TASK OBJECTIVE: Each line in the material below, starting at the one that contains "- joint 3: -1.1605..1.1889" and ending at the one that contains "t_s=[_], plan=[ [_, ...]", should be repeated exactly; the pictures should not.

MATERIAL FOR THIS TASK:
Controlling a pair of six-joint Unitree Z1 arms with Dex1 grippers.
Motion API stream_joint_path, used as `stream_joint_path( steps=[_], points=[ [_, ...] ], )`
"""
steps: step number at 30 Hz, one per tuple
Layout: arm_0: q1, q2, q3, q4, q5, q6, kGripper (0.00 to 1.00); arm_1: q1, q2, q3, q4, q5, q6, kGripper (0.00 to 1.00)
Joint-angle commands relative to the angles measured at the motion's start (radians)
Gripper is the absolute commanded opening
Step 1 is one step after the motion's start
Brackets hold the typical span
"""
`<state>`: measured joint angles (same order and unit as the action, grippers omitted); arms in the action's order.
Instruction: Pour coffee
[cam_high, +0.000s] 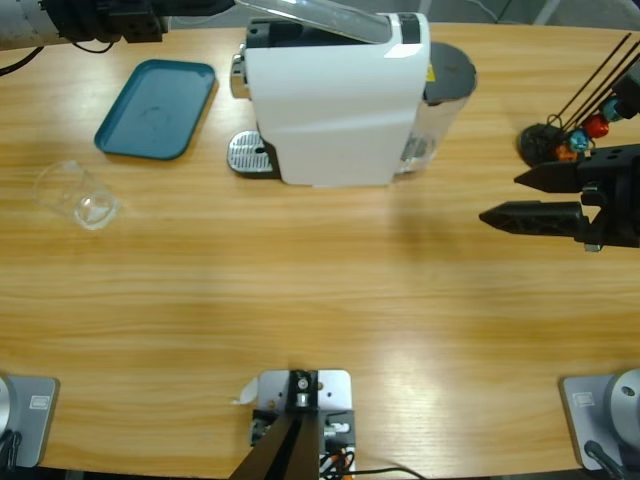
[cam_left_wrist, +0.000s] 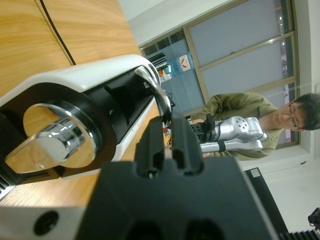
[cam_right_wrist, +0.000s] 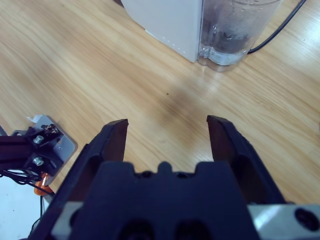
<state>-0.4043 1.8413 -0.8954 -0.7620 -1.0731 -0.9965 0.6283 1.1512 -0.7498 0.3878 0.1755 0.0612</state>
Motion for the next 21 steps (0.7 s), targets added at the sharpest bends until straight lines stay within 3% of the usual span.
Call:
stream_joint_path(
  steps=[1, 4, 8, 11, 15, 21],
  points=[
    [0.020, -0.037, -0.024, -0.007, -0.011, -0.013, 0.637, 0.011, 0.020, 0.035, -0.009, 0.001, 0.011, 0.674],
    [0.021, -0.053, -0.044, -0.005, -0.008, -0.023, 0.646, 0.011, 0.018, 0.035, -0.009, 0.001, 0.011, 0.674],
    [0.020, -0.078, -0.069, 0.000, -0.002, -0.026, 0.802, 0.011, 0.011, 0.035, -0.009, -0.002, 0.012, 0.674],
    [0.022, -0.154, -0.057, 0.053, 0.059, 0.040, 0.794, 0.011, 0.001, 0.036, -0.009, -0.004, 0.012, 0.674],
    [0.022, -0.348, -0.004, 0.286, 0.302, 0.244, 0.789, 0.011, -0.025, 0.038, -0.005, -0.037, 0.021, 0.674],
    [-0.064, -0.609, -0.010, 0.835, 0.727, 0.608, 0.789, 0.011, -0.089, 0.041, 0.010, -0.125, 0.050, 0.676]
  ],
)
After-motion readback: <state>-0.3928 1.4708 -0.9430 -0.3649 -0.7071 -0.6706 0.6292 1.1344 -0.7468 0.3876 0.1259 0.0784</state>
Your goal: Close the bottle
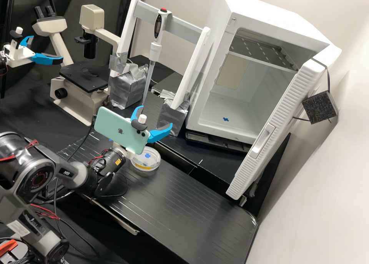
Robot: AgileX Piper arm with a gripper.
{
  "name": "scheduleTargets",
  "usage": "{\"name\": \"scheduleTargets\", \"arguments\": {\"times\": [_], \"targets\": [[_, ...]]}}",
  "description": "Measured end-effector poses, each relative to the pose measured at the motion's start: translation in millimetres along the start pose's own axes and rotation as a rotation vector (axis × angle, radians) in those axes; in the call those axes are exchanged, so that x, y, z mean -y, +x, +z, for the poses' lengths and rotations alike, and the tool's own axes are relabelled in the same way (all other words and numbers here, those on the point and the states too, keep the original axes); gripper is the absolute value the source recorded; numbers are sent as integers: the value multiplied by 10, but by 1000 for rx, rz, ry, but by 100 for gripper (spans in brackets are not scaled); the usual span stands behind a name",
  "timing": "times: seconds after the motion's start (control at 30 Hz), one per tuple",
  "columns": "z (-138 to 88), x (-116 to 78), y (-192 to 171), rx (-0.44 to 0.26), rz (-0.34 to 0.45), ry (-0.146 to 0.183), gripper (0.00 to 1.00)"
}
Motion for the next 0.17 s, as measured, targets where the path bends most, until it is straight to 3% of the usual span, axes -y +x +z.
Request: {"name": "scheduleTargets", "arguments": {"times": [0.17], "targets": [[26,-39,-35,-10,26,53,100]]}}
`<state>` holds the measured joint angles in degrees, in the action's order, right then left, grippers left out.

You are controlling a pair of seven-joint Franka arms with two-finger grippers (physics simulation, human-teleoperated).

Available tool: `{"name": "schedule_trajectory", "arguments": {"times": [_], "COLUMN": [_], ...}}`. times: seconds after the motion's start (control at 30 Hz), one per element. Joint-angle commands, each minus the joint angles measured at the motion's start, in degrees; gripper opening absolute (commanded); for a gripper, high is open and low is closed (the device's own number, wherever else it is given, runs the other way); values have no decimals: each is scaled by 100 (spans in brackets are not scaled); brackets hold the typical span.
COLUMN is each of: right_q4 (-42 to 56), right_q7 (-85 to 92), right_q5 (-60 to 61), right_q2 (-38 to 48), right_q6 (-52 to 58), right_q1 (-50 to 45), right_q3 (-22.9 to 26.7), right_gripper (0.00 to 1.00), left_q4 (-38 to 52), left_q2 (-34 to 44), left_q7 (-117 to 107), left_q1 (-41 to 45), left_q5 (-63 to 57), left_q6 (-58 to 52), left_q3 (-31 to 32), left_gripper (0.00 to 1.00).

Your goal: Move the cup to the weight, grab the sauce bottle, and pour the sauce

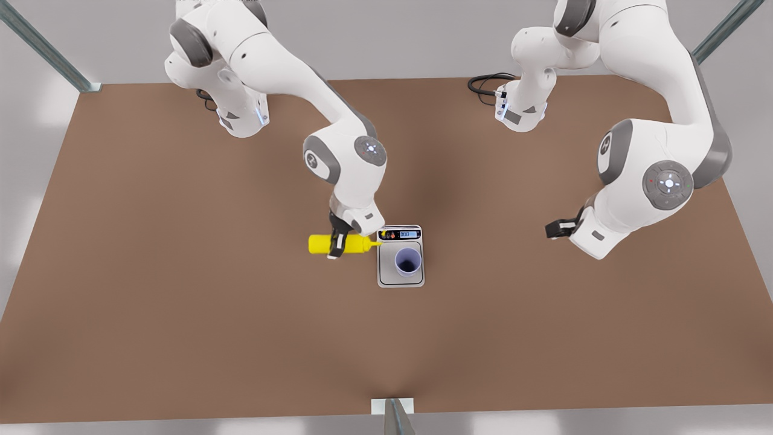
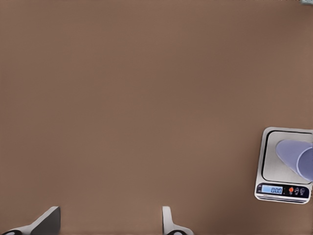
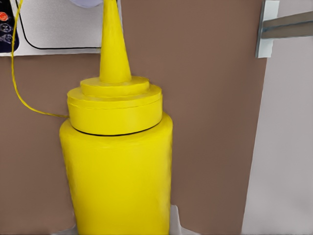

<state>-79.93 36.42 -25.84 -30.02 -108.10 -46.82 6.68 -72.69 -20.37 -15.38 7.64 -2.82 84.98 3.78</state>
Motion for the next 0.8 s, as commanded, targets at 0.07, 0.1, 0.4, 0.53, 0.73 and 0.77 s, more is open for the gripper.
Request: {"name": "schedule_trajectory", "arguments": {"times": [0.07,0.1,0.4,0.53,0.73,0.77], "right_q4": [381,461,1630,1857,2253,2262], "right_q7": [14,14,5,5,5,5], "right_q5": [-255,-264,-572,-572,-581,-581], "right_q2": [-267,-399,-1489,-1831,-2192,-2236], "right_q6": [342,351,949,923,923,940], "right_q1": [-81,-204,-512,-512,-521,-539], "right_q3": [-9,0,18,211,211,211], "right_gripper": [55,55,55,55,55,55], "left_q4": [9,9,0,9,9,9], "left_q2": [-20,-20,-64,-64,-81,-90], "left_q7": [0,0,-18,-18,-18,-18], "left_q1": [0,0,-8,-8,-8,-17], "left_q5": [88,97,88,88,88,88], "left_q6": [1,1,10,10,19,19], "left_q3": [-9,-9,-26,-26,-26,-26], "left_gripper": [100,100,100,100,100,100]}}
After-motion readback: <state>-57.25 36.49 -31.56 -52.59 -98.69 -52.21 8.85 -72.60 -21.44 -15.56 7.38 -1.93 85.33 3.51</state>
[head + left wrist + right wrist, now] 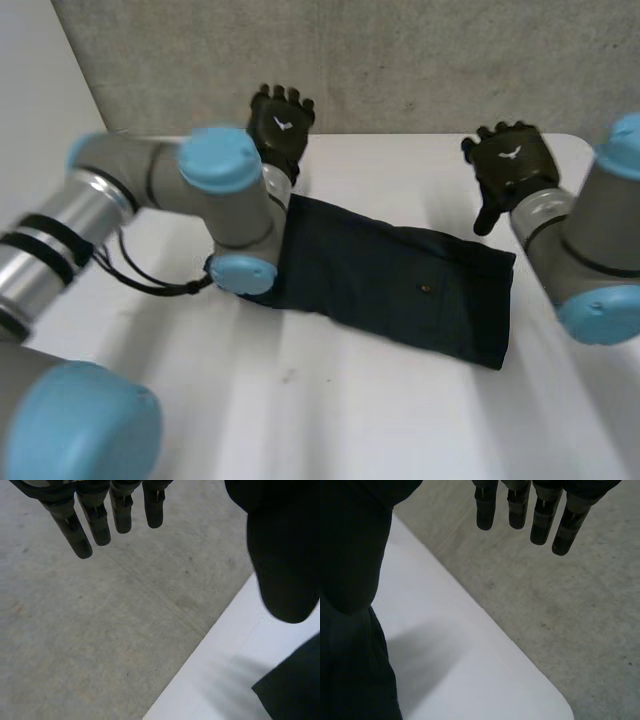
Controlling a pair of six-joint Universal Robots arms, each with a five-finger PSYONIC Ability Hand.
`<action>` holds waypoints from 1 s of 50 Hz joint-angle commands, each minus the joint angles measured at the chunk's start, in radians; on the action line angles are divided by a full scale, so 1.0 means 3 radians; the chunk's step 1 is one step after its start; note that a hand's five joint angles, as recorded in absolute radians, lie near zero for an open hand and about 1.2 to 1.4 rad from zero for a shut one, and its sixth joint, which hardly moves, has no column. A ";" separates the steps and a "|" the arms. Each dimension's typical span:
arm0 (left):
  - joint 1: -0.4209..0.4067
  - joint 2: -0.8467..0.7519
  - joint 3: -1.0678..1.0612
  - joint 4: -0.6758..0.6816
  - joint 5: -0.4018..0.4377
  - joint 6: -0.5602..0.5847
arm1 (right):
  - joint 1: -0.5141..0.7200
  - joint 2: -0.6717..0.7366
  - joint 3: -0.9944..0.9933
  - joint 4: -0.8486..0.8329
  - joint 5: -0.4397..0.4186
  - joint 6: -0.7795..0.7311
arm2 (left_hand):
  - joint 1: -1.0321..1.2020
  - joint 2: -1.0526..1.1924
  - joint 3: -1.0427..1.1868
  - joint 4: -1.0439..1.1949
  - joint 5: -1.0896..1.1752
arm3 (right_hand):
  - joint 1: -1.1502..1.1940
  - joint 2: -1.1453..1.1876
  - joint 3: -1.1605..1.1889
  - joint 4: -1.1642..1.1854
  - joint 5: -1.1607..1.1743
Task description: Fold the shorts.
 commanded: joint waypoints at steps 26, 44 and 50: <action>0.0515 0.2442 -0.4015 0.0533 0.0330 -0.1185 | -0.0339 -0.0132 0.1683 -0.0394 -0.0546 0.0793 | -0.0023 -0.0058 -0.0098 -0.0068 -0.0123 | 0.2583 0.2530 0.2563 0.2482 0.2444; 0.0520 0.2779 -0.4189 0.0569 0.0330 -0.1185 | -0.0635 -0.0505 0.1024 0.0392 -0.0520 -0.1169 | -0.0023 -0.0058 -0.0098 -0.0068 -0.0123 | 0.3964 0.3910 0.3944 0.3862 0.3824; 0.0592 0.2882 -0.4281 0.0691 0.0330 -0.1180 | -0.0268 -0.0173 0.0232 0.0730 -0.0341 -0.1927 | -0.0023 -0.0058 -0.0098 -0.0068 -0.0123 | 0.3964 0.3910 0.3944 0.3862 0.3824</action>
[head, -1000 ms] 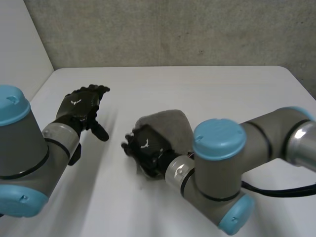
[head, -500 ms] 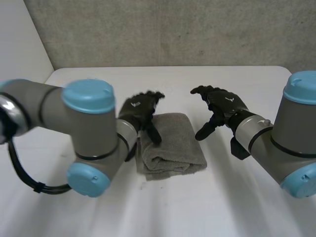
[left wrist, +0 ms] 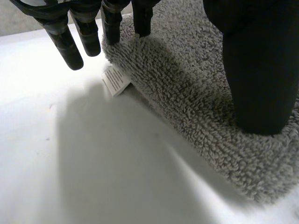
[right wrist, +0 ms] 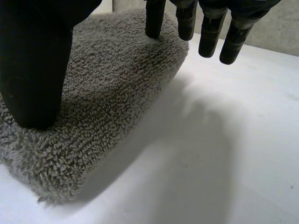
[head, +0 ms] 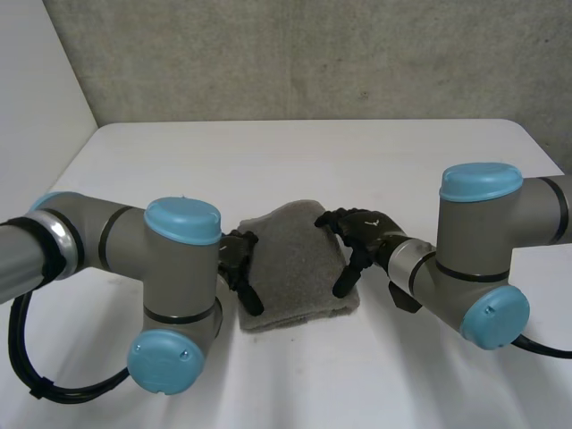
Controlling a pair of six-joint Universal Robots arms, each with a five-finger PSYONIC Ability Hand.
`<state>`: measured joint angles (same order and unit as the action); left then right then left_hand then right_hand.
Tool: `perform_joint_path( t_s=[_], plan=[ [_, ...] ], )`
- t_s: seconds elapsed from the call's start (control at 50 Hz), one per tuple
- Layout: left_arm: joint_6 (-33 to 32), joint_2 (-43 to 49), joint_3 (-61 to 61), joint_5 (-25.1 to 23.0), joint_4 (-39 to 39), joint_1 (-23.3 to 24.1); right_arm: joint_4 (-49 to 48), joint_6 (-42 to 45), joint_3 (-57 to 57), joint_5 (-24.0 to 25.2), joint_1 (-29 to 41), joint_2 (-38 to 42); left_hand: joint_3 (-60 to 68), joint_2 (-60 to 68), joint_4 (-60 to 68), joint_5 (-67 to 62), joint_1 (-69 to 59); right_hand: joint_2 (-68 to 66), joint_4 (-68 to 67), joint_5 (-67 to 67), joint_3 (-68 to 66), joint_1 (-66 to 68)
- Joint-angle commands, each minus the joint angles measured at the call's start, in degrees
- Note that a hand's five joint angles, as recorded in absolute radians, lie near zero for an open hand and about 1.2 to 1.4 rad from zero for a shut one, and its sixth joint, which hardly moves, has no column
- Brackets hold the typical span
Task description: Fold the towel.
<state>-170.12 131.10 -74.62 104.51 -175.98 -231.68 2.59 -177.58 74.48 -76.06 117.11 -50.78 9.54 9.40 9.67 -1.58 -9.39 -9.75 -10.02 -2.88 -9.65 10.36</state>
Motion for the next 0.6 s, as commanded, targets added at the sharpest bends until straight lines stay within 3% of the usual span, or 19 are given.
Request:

ANSWER BOX:
  - joint 3: -1.1605..1.1889
  - joint 4: -1.1642..1.1854
  - joint 5: -1.1607..1.1743
Task description: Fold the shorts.
 commanded: joint waypoints at steps 26, 44 and 50: <action>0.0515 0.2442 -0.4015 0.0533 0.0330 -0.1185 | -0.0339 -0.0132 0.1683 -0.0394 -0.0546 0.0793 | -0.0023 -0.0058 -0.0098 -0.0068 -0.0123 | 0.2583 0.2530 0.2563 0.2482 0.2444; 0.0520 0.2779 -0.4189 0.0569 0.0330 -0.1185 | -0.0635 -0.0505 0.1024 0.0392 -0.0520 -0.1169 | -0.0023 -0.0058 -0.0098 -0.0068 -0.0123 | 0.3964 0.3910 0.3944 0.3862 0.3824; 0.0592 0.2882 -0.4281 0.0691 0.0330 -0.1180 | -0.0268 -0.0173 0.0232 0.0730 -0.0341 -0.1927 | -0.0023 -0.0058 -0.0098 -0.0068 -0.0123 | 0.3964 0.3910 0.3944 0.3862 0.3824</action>
[head, -1000 ms] 
[head, -500 ms] 
[left wrist, +0 ms] 
[right wrist, +0 ms] 
[head, +0 ms] 
Controlling a pair of six-joint Universal Robots arms, each with a five-finger PSYONIC Ability Hand.
`<state>`: measured joint angles (same order and unit as the action); left then right then left_hand then right_hand.
Tool: `perform_joint_path( t_s=[_], plan=[ [_, ...] ], )`

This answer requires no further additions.